A decade later, his star is on the rise. During Milan Design Week this past April, his name was on everyone’s lips. Just a couple of weeks prior, he won the highly regarded Elle Deco International Design Award in the young talent category. Although highly prolific, Cibic is a one-man show, having recently disbanded his small studio of five employees in favour of freelance collaborators. “I have so many different types of projects,” he explains. “For each, I work with the best person that can help me with that project, be it video or interior design.” Some he tackles purely on his own. Shown in Milan, VasoNaso took 366 days to complete. Every day, the designer made a different ceramic vase with its own distinct nose protrusion—hence the name which means vase-nose in Italian. “I’m a hyperactive person, and I was very interested in individuals who can do just one thing for a long time.” He was inspired by the late Italian painter, Giorgio Morandi, who spent most of his life painting still life of pottery. In a remarkably disciplined manner, the designer published a new vase on Instagram daily and shipped it to the first customer. “It was a kind of a sociological study on objects,” he says.
Cibic’s inquisitive nature is what drives him. “I’m curious about things, and that curiosity
allows me to discover and try new production techniques, or a new aesthetic,” says the
designer. It’s what attracted him to collaborate with Scarlet Splendour, a young luxury
furniture brand from India. The brand launched three years ago with Cibic’s VanillaNoir, a collection inspired by 14th-century to 1930 Italian masterpieces and traditional
Indian handicraft of bone and horn inlays, resulting in sculptural wood forms with resin in place of ivory. “They are very iconic shapes. You can see a little bit of Italy and a little bit of India.”

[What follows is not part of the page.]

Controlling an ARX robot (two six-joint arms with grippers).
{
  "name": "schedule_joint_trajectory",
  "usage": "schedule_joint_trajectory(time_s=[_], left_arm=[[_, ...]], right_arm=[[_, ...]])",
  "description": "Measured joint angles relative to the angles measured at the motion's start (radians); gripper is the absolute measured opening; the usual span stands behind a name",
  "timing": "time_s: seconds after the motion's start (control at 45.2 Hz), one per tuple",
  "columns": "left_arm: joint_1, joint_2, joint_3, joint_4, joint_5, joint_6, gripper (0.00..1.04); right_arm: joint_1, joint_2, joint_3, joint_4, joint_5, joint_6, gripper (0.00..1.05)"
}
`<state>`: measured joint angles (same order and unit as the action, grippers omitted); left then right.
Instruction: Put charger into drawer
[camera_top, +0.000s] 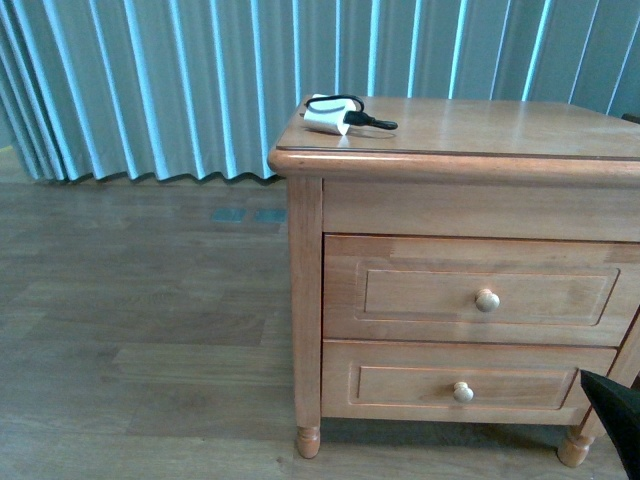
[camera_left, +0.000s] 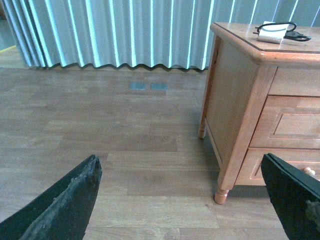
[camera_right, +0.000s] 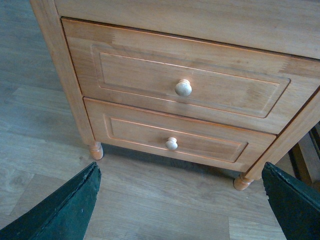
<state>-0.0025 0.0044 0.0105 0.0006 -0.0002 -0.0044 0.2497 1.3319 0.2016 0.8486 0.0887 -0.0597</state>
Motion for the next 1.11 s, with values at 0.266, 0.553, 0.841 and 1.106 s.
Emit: schedule_joint_trajectory(time_s=[0.266, 0.553, 0.841, 1.106], left_arm=[[0.000, 0.000, 0.000, 0.000, 0.000, 0.000, 0.99], [0.000, 0.000, 0.000, 0.000, 0.000, 0.000, 0.99], [0.000, 0.000, 0.000, 0.000, 0.000, 0.000, 0.99], [0.000, 0.000, 0.000, 0.000, 0.000, 0.000, 0.99]], right_arm=[[-0.005, 0.288, 0.107, 0.150, 0.016, -0.019, 0.96], [-0.008, 0.517, 0.283, 0.204, 0.060, -0.021, 0.96], [0.002, 0.656, 0.431, 0.206, 0.103, -0.003, 0.96], [0.016, 0.773, 0.570, 0.195, 0.121, -0.003, 0.96]])
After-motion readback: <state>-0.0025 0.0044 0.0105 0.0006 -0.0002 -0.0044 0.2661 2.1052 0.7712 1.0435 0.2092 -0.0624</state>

The designer’s ability to fuse different styles and techniques, coupled with his penchant for bright colour and eccentric manner helped him sail through the sea of mid-century modern, pared-down aesthetic that has so far dominated the decade. His Spanish vacation will be a short one. In a few days, he will be heading to Russia for a new project, one of many collaborations already in the works. But Cibic has a vision of an ultimate venture, something he aims to undertake at some point in the future. “I would love to work on some social and distribution process more than a project. To end the mass consumption of very cheap things with low quality designed to be thrown away super fast,” he explains. “It would be great to make an object that could change easily, or something you can reprogram so that you don’t have to buy a new one. We have to make slower objects cooler, so they don’t run out of fashion in five days.” Is he glad he didn’t become the Pope? “I think design was a much better idea.